My ER-80 came as a concentrate, and I mixed it as advised on the label... and when I ran into this issue, I pretty much poured the rest of the concentration in the bottle resulting in a 50/50 mix with water, hoping that would help. It's turned yellow. Is that any sign of expiration?

Thanks in advanced


----------



## darwinchristian (Aug 24, 2007)

i'm not familiar with that reclamation agent, but from what i do know about them:

you must never let the chemical dry in the screen. as soon as it is applied, you need to scrub good and well until all of the emulsion has been "unlocked" and then immediately spray out. 

for those screens that have dried... i've heard a high-power pressure washer could do the trick.

i use ulano's stencil remover liquid #4 and i don't dillute it. 3 sprays per side does it every time.

derek


----------



## Somighty (Aug 29, 2008)

darwinchristian said:


> i'm not familiar with that reclamation agent, but from what i do know about them:
> 
> you must never let the chemical dry in the screen. as soon as it is applied, you need to scrub good and well until all of the emulsion has been "unlocked" and then immediately spray out.
> 
> ...


What kind of emulsion do u have?


----------



## darwinchristian (Aug 24, 2007)

i'm using QTX, but am currently shopping for a new one with better resolution.


----------



## igs1070 (May 28, 2008)

QX-1 is a great emulsion. It is a pure photopolymer emulsion. I have heard that it is harder to reclaim than dual cure emulsions.

Are your screens under exposed, if so, when you clean your screens with screen opener or mineral spirits they will lockup the emulsion.

Only solution when a screen is locked up, is to restretch.

Also, reclaiming solutions can weaken if exposed to sunlight. 

Mahalo,
Jon


----------



## Somighty (Aug 29, 2008)

igs1070 said:


> QX-1 is a great emulsion. It is a pure photopolymer emulsion. I have heard that it is harder to reclaim than dual cure emulsions.
> 
> Are your screens under exposed, if so, when you clean your screens with screen opener or mineral spirits they will lockup the emulsion.
> 
> ...


Thanks. If anything I think I'm over exposing, I'm having the hardest time getting halftone images wash out without washing or tearing the rest of the image with the water pressure.

What's the diff btw diazo and my
photo polymer emulsion? (I know,"why did u buy qx1 if u dont know the diff)- a sells rep suggested it because i was looking more bang for the buck and it was on sell at the time.


----------



## igs1070 (May 28, 2008)

Dual cure emulsion's are more sensitive to shooting halftones.

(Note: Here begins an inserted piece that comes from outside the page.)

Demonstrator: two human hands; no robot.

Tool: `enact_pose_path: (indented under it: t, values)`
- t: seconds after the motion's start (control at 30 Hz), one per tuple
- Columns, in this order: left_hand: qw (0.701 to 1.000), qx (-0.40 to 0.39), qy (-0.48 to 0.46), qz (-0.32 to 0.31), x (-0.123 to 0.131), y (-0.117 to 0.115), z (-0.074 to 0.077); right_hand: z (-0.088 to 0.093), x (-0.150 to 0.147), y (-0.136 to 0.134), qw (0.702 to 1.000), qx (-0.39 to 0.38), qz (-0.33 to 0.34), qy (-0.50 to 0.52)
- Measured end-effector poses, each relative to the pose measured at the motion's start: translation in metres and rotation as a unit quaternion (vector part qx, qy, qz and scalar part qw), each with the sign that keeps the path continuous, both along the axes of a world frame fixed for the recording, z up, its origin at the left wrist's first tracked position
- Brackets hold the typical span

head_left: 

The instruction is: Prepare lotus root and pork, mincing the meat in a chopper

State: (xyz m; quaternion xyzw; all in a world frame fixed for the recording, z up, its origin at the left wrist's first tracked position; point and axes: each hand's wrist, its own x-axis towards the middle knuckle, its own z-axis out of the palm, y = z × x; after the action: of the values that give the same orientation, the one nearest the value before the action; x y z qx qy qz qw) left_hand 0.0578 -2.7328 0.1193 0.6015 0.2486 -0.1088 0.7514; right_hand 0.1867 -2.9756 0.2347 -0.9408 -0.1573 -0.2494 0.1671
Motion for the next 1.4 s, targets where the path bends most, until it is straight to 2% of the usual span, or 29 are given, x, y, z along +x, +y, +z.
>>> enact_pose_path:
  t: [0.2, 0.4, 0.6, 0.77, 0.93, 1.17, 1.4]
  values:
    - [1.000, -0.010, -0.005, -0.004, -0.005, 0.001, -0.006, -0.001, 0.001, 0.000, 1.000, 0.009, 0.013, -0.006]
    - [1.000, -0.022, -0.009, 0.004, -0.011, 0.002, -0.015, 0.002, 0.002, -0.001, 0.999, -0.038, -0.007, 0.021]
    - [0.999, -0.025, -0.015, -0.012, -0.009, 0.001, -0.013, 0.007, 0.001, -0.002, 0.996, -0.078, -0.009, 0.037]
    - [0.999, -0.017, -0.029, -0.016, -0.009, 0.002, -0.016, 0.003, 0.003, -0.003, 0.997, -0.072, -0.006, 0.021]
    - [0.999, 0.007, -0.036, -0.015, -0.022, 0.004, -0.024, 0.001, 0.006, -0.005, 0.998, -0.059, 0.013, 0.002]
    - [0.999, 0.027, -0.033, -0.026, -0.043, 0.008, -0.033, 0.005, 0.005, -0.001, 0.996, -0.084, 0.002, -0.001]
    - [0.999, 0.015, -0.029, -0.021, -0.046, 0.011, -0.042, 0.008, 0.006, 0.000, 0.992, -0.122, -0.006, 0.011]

You did not mention what kind of exposure unit you're using.

If you are using fluorescent bulbs, it will be harder to expose, compared to using a 3K or 5K metal halide.

Pure photopolymer emulsions expose 50% faster than dual cure.

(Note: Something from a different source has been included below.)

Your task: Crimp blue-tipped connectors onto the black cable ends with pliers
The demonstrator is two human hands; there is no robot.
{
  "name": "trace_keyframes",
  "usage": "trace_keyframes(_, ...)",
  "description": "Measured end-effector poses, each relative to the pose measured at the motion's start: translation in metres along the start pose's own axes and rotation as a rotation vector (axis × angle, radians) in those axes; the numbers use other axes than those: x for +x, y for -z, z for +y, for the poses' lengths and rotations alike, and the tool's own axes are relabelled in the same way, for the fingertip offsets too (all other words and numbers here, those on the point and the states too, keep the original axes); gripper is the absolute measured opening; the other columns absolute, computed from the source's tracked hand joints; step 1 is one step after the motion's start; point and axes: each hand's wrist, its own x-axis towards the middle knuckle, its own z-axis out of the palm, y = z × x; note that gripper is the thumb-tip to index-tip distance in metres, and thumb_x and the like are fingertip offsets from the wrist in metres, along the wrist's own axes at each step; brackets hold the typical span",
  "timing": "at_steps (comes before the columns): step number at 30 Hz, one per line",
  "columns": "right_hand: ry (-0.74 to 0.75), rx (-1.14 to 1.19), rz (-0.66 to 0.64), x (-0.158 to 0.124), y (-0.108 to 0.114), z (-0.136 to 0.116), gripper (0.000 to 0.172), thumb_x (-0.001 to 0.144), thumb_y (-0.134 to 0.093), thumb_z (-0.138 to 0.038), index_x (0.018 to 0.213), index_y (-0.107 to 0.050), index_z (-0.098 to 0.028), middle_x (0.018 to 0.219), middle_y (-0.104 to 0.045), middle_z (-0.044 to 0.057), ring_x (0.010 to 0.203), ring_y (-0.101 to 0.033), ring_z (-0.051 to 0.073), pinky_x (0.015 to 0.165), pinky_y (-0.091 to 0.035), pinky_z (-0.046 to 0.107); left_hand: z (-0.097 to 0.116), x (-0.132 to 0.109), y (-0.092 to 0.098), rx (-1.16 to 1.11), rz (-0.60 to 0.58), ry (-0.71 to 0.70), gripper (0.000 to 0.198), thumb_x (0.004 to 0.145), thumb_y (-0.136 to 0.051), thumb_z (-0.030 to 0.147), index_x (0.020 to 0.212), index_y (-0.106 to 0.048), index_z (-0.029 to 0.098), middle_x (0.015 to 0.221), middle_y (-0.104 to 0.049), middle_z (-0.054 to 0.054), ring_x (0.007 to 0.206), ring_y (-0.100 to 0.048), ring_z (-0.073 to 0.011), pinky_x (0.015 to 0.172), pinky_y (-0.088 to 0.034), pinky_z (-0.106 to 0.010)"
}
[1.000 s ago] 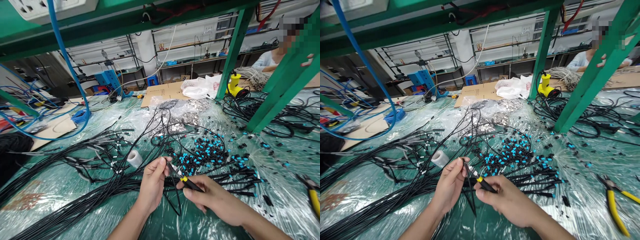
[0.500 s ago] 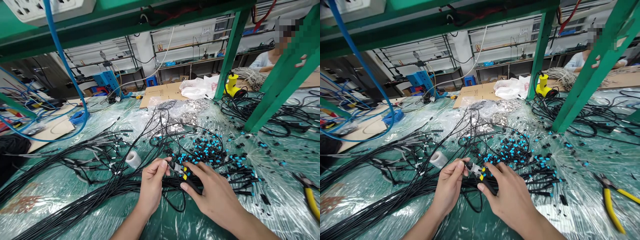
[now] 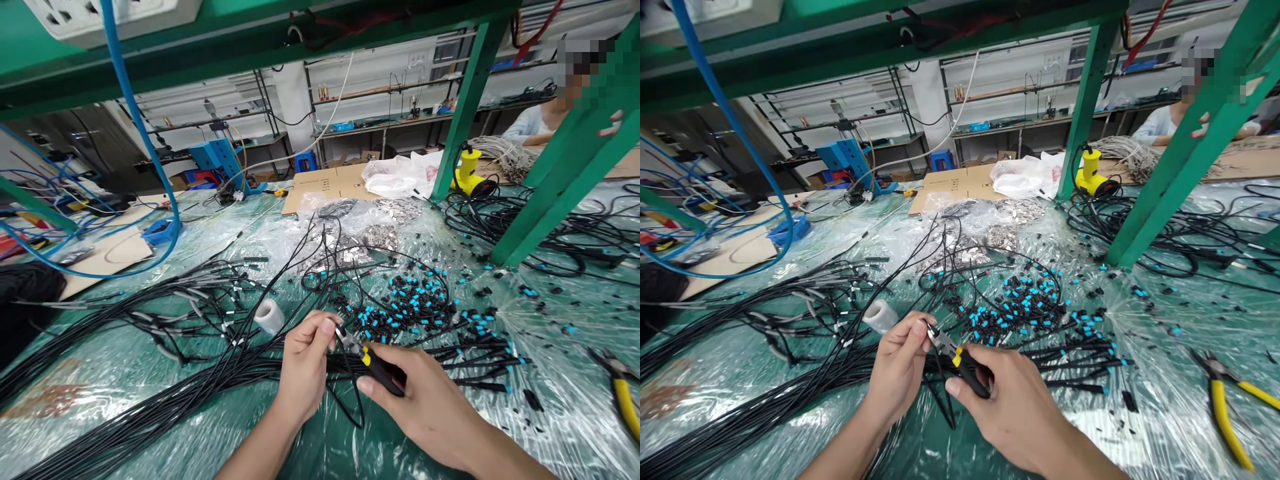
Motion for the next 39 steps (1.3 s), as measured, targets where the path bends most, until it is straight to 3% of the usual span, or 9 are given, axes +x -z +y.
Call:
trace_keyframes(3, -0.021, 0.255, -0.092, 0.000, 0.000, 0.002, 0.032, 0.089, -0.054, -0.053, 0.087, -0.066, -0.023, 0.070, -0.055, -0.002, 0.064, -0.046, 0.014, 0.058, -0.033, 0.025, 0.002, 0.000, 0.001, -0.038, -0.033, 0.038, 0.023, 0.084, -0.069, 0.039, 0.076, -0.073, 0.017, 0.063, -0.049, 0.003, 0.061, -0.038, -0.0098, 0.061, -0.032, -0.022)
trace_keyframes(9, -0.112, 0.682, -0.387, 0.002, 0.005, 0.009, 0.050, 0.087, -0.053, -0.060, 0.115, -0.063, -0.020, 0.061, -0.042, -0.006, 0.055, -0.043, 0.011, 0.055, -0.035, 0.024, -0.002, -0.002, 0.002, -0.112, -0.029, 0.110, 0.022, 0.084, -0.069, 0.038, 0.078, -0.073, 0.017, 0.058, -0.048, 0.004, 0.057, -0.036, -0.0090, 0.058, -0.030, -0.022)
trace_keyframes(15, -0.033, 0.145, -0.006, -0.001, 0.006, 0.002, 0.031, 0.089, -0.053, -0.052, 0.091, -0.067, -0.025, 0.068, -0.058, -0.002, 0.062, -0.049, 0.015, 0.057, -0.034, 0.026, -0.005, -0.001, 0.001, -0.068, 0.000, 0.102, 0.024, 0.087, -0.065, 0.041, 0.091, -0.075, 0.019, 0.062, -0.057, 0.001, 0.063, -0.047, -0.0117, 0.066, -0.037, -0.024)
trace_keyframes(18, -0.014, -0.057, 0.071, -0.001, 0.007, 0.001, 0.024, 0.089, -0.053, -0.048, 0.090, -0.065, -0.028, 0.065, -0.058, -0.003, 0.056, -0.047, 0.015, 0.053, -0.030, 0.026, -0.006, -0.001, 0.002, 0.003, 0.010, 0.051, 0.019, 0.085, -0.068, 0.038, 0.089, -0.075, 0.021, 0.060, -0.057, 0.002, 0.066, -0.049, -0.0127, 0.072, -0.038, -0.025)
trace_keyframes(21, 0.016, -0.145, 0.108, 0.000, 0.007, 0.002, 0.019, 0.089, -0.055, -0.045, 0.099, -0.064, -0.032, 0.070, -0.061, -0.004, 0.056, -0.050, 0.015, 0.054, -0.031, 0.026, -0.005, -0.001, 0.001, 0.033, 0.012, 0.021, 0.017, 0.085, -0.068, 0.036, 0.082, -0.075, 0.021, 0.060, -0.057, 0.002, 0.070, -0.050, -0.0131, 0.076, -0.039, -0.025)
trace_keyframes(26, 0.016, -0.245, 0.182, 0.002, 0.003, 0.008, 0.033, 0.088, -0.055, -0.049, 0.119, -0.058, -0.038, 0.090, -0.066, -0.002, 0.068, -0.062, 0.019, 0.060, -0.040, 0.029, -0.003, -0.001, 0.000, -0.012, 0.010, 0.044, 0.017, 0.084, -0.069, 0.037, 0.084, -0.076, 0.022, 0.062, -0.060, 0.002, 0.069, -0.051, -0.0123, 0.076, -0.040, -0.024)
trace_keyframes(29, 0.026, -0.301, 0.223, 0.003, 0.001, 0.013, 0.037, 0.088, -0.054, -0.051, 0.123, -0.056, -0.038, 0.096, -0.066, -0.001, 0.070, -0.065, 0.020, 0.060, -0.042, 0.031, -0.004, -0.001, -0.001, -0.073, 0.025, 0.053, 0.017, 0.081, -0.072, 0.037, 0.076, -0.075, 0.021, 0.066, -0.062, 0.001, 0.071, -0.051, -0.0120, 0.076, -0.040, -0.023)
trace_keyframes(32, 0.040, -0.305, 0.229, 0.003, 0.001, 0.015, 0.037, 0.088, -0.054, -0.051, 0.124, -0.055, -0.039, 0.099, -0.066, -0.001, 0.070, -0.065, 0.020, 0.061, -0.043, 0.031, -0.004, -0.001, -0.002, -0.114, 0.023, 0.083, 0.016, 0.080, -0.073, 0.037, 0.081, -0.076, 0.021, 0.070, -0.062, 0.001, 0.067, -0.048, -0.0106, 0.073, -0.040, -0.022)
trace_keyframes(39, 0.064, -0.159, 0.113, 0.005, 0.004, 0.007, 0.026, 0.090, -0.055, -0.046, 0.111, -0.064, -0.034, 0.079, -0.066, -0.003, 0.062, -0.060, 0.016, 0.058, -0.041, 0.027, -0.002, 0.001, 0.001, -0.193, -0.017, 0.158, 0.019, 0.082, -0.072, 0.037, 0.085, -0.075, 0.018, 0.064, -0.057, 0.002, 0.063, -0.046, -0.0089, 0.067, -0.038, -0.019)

Ex. QX-1 burn time - 45 secs. 5K
Dual Cure burn time - 90 secs. 5K

Films are very critical when shooting halftones.
If you are using laser film with fluor. bulb exposure, you will definitely have problems.

You may want to try Murakami PhotoBlu or Chromaline ChromaBlue. They are pure photopolymers but are more forgiving when using weak light sources.

Mahalo,
Jon


----------



## Somighty (Aug 29, 2008)

I have the silver 20x24 exposure unit that comes with the semi pro kit as an upgrade from silkscreeningsupplies.com


----------



## igs1070 (May 28, 2008)

Those are fluor. bulbs.
Checked website, looks like there is no vaccum either.

These things are all critical when shooting halftones.

Suggest you put sand bags or phone books on the squeegee side of the frame when exposing
screen.

You may want to ask your supplier for a more forgiving emulsion.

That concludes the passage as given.